Order effects have long been a topic in the person perception literature, but the focus has exclusively been on within-target effects (e.g., primacy effects when getting to know someone; e.g., Asch, 1946; Wiedenroth et al., 2020). However, the sequential nature of experiencing different persons in a situation is also an important aspect in many interpersonal contexts, including those where both the serial and the evaluative nature are explicit (e.g., personnel selection), but also mundane situations where they may not be as obvious (e.g., talking to several new people at a party). Even beyond real-life contexts, serial judgments are a tool used in (personality) research making it essential to understand if and how they are affected by presentation order.
This study aims to establish whether serial position effects are relevant to person judgments in general. To this end, we apply the presented reasoning on calibration effects to person judgments on multiple dimensions of personality in multiple situations. Specifically, we focus on a setup where perceivers sequentially observe and judge a series of different targets who were individually filmed in standardized situations.

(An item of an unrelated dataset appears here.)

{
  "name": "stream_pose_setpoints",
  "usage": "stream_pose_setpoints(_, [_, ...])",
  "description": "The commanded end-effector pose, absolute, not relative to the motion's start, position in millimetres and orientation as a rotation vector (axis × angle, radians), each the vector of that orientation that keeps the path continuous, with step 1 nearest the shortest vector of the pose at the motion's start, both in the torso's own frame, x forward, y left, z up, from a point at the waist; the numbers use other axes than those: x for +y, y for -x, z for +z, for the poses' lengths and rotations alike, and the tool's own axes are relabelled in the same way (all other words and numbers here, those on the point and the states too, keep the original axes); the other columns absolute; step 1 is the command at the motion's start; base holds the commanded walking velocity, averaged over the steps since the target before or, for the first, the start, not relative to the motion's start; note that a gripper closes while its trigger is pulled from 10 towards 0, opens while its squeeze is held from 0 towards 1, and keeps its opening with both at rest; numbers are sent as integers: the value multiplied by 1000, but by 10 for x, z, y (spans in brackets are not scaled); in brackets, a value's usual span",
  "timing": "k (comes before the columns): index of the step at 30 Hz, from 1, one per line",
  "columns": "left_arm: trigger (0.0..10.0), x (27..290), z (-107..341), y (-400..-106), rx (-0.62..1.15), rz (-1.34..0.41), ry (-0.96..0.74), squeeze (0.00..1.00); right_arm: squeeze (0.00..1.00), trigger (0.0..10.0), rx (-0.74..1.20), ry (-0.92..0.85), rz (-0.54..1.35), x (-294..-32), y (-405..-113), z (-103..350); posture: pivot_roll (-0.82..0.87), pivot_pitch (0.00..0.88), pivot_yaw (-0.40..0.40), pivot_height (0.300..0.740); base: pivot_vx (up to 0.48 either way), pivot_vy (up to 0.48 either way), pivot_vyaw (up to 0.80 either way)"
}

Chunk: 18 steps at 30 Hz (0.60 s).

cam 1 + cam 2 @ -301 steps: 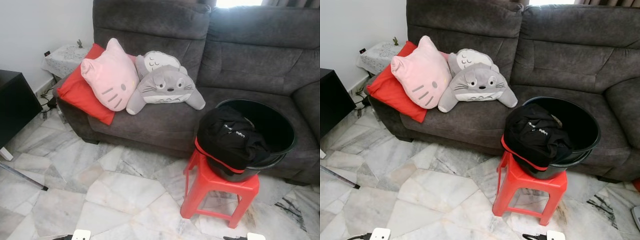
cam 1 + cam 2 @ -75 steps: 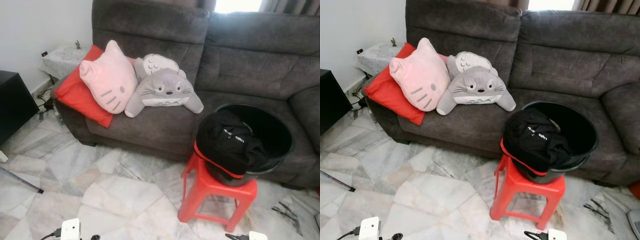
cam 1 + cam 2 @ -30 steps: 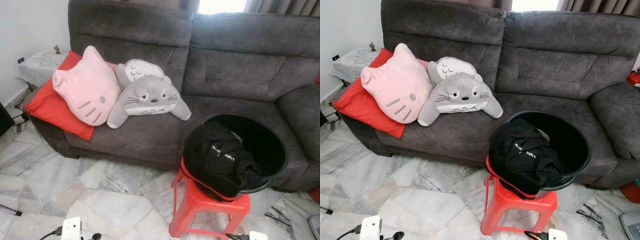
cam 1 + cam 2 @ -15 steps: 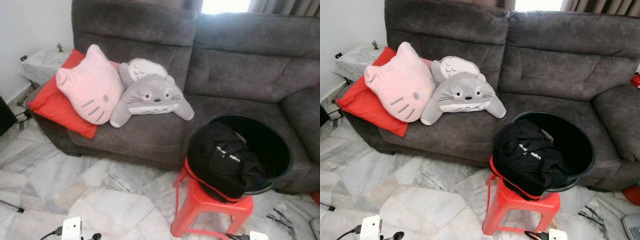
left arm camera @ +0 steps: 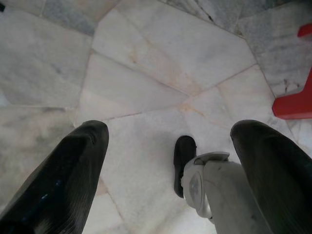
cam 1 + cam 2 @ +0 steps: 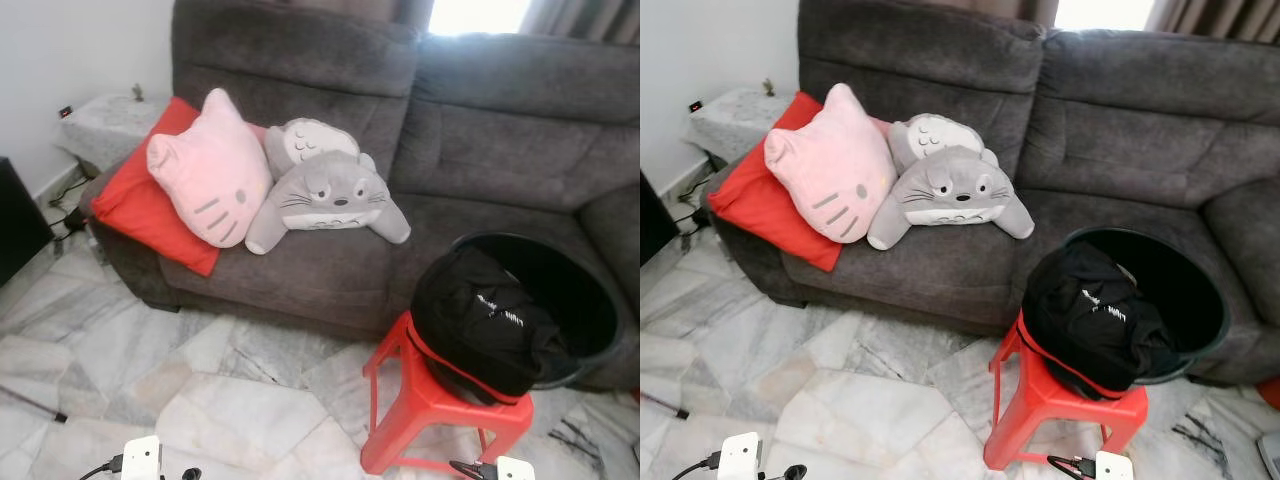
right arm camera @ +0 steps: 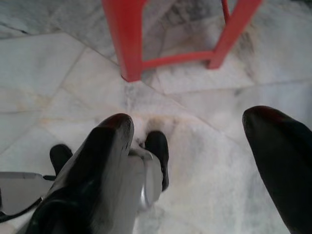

For example, imagine watching a video of a target talking about their hobbies after which you are asked to rate how sociable they are. Subsequently, you watch and rate a second target talking about their hobbies and you rate their sociability, and so on. Other perceivers will observe the same targets but in a different order. Assuming the reality of calibration effects, we would expect that perceivers avoid assigning their first target an extreme rating to avoid consistency violations in their ratings of subsequent targets. For example, if perceivers rate how sociable the target was on a scale of 1 to 5, they may avoid assigning ones or fives, instead veering to more moderate response options (i.e., in this case, closer to the response scale mean 3).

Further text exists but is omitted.